TRY IT:
When you reach the line that contains "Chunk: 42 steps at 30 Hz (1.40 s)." in the data below, start reproducing lines exactly, and stop after the line that contains "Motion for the".

COLLECTED MATERIAL:
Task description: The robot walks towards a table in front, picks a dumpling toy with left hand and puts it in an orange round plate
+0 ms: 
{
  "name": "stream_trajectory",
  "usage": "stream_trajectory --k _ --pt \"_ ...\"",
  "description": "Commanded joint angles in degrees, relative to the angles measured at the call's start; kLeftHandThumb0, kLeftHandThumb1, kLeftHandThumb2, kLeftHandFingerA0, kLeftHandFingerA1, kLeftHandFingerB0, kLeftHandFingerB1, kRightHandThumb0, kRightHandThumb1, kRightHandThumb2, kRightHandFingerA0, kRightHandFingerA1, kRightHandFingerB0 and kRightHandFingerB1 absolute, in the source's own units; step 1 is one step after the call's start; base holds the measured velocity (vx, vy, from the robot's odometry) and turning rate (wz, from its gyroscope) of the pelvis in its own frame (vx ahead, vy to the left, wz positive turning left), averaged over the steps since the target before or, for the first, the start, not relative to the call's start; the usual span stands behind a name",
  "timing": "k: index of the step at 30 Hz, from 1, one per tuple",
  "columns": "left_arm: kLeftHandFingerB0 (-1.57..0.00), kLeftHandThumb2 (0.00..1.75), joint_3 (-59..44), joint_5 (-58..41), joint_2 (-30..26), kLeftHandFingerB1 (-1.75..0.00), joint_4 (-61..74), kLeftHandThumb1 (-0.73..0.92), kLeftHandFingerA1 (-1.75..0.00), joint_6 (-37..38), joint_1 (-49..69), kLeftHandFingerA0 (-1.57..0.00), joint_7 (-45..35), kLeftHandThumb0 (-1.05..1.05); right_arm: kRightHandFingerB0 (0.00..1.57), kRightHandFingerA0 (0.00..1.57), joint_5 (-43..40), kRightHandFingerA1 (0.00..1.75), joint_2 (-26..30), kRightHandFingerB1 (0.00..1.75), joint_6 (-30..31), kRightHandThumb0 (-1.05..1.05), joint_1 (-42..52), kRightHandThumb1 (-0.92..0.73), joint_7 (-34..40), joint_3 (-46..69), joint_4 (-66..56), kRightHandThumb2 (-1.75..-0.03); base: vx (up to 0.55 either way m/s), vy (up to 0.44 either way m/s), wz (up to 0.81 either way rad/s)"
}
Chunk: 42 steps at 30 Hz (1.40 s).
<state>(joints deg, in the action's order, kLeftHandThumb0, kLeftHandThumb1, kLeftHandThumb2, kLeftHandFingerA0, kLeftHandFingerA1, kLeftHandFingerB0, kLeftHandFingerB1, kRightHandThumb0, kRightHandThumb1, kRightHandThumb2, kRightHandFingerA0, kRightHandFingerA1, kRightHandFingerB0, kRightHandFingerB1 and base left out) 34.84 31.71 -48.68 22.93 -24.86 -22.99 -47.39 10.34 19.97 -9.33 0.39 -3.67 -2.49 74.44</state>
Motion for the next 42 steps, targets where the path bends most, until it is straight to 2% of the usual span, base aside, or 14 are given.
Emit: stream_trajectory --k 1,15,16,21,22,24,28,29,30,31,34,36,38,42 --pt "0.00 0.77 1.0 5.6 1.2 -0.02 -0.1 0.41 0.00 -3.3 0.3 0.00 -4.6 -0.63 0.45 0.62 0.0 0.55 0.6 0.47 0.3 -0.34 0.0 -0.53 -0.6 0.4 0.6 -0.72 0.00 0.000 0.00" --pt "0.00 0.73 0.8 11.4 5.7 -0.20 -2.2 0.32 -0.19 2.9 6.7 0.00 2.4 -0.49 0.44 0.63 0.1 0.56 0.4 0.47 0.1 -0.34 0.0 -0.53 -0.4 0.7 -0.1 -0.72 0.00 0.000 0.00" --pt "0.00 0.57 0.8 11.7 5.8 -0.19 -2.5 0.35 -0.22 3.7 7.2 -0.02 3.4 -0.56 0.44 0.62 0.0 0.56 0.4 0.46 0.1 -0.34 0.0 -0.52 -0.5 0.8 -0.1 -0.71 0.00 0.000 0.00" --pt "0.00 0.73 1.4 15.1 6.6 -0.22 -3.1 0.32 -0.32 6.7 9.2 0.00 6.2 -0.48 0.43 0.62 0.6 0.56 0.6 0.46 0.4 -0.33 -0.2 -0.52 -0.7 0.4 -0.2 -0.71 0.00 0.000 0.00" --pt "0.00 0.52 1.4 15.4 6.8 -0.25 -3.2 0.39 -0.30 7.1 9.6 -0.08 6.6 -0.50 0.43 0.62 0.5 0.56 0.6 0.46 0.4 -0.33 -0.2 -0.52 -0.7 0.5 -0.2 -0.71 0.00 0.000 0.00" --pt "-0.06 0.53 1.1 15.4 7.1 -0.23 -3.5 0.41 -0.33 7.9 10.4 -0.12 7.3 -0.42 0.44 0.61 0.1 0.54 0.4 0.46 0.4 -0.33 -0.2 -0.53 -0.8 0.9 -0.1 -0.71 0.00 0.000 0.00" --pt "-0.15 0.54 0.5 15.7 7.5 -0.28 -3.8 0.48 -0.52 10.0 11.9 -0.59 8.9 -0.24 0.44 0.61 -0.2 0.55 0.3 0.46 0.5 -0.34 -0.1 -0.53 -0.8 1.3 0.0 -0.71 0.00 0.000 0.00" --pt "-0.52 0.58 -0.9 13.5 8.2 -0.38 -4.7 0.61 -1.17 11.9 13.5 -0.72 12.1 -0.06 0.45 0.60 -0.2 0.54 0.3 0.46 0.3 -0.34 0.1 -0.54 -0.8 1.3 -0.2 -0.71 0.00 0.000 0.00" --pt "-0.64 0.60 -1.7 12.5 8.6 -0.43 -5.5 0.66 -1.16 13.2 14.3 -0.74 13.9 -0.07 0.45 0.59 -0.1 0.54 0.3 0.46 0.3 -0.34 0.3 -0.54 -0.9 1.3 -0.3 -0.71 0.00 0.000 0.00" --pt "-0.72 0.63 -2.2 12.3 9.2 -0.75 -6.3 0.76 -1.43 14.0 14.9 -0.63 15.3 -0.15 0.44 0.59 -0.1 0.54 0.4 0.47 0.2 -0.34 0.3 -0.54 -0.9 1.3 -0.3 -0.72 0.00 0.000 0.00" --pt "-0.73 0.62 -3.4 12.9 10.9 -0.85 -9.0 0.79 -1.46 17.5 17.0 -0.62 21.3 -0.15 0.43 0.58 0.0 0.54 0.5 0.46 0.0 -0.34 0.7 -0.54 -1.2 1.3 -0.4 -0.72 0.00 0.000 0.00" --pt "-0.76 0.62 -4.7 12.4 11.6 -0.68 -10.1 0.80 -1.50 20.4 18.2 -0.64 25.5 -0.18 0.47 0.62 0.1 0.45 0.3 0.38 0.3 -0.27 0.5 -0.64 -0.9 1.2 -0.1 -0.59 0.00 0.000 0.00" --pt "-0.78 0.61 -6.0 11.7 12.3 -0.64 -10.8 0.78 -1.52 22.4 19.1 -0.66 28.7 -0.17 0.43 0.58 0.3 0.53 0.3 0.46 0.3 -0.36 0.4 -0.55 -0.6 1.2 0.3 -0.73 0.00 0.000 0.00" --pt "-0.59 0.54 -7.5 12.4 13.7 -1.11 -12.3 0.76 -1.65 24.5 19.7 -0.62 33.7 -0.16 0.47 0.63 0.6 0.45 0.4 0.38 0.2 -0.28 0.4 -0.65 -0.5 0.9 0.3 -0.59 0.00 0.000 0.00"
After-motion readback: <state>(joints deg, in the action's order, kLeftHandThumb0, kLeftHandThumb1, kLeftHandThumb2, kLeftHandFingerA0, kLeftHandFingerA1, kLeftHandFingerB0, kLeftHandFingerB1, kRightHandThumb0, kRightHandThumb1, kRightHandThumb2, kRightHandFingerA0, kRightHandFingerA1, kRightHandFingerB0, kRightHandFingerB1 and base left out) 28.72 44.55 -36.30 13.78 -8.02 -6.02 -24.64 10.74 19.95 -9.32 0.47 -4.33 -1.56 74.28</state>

EXERCISE ANSWER:
Chunk: 42 steps at 30 Hz (1.40 s).
<state>(joints deg, in the action's order, kLeftHandThumb0, kLeftHandThumb1, kLeftHandThumb2, kLeftHandFingerA0, kLeftHandFingerA1, kLeftHandFingerB0, kLeftHandFingerB1, kRightHandThumb0, kRightHandThumb1, kRightHandThumb2, kRightHandFingerA0, kRightHandFingerA1, kRightHandFingerB0, kRightHandFingerB1 and base left out) 34.84 31.71 -48.68 22.93 -24.86 -22.99 -47.39 10.34 19.97 -9.33 0.39 -3.67 -2.49 74.44</state>
Motion for the next 42 steps, targets where the path bends most, until it is straight to 2% of the usual span, base aside, or 14 are given.

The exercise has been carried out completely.